Not all of the justices proved comfortable with this “want of certainty” regarding the manner in which a conflict of interest should be factored into a court’s analysis. Chief Justice Roberts, while concurring in the bulk of the majority opinion and in the judgment, wrote separately to say that he would only give a conflict of interest such as MetLife’s weight if circumstances demonstrated that the conflict had actually influenced the claim denial in question; only then would a court be justified in “heightening the level of scrutiny” applied. According to Roberts, the conflict of interest was irrelevant in MetLife’s case because other factors independent of that conflict demonstrated that the claim denial was unreasonable.

Justice Kennedy wrote an opinion concurring in part and dissenting in part. Unlike the Chief Justice, he did not object to either the majority’s reasoning or its framework for weighing conflicts of interest. Instead, he argued that the Court had been too hasty in voting to affirm the Sixth Circuit’s ruling. The Sixth Circuit had not engaged in the process of deciding how much weight to accord MetLife’s conflict of interest. As a result, the case should have been remanded to the court of appeals for further proceedings in light of the Supreme Court’s opinion.

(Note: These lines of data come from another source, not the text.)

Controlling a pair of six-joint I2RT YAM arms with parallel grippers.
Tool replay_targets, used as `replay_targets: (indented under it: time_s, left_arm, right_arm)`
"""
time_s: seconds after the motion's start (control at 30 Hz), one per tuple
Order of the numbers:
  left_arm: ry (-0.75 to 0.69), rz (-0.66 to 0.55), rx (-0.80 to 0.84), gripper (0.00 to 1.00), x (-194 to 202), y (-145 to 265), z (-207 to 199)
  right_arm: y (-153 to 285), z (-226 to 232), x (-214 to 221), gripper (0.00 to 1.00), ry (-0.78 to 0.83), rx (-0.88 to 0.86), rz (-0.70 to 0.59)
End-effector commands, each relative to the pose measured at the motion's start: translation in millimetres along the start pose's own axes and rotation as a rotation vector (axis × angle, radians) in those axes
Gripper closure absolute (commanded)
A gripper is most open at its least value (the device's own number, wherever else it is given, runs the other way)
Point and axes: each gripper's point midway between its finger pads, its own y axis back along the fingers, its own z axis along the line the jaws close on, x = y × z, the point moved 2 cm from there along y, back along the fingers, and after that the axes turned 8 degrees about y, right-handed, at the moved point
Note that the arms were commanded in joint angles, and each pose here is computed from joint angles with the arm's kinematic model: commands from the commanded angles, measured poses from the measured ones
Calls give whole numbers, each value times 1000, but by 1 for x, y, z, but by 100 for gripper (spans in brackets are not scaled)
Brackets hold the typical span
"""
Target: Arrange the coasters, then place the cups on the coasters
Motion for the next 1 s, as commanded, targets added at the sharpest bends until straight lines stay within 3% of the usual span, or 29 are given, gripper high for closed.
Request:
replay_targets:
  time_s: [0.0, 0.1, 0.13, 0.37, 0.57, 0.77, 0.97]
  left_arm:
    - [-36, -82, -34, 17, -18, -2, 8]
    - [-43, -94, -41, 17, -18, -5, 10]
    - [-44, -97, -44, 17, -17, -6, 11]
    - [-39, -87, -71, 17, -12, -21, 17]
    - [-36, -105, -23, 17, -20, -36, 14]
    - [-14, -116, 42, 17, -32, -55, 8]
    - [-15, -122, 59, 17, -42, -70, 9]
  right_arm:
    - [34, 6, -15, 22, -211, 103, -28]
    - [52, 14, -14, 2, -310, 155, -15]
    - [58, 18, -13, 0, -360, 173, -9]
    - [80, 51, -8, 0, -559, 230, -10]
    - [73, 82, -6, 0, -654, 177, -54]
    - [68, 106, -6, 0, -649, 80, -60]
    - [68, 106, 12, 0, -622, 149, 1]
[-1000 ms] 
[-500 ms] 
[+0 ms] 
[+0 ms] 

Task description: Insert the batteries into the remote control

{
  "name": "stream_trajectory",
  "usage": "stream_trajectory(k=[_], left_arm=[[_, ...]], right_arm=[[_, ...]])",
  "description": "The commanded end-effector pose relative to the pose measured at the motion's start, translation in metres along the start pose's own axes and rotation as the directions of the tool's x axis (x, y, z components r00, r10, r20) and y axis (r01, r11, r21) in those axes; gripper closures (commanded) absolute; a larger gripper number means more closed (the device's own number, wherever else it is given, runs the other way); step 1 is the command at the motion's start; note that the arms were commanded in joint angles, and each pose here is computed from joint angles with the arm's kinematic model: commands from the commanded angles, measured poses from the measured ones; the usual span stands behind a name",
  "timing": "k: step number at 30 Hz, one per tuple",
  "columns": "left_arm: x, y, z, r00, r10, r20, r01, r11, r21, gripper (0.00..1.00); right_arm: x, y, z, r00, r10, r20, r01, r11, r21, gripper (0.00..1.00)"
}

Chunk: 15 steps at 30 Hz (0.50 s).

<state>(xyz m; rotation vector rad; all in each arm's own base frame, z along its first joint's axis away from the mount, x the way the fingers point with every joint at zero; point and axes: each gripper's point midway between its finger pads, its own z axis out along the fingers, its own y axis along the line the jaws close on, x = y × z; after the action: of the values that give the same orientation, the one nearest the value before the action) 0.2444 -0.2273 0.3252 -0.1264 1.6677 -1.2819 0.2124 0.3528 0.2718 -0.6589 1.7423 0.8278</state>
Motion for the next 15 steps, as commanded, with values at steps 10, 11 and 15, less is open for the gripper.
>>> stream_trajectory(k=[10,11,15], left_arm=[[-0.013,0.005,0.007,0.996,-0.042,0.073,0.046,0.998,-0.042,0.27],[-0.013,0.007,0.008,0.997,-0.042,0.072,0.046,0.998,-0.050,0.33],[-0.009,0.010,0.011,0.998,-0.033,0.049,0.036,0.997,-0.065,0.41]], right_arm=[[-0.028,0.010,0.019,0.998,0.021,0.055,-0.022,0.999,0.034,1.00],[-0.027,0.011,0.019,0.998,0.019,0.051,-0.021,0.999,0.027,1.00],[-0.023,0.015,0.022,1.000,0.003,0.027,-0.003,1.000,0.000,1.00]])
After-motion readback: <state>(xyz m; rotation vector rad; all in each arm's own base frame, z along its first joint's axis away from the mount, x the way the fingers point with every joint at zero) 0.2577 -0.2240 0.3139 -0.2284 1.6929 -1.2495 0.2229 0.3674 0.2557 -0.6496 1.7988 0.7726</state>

In dissent, Justice Scalia, joined by Justice Thomas, criticized what he called the majority’s “judge-liberating totality of the circumstances test,” and deemed the majority opinion “painfully opaque, despite its promise of elucidation.” He contended that an administrator’s conflict of interest should not be weighed by a court unless the administrator could be shown to have acted from an improper motive. In that circumstance, a court would be free to conclude that the administrator had abused its discretion, and then to review the claim denial de novo. By that standard, the Sixth Circuit should not have considered MetLife’s conflict of interest at all, but should merely have reviewed the decision to deny benefits for reasonableness.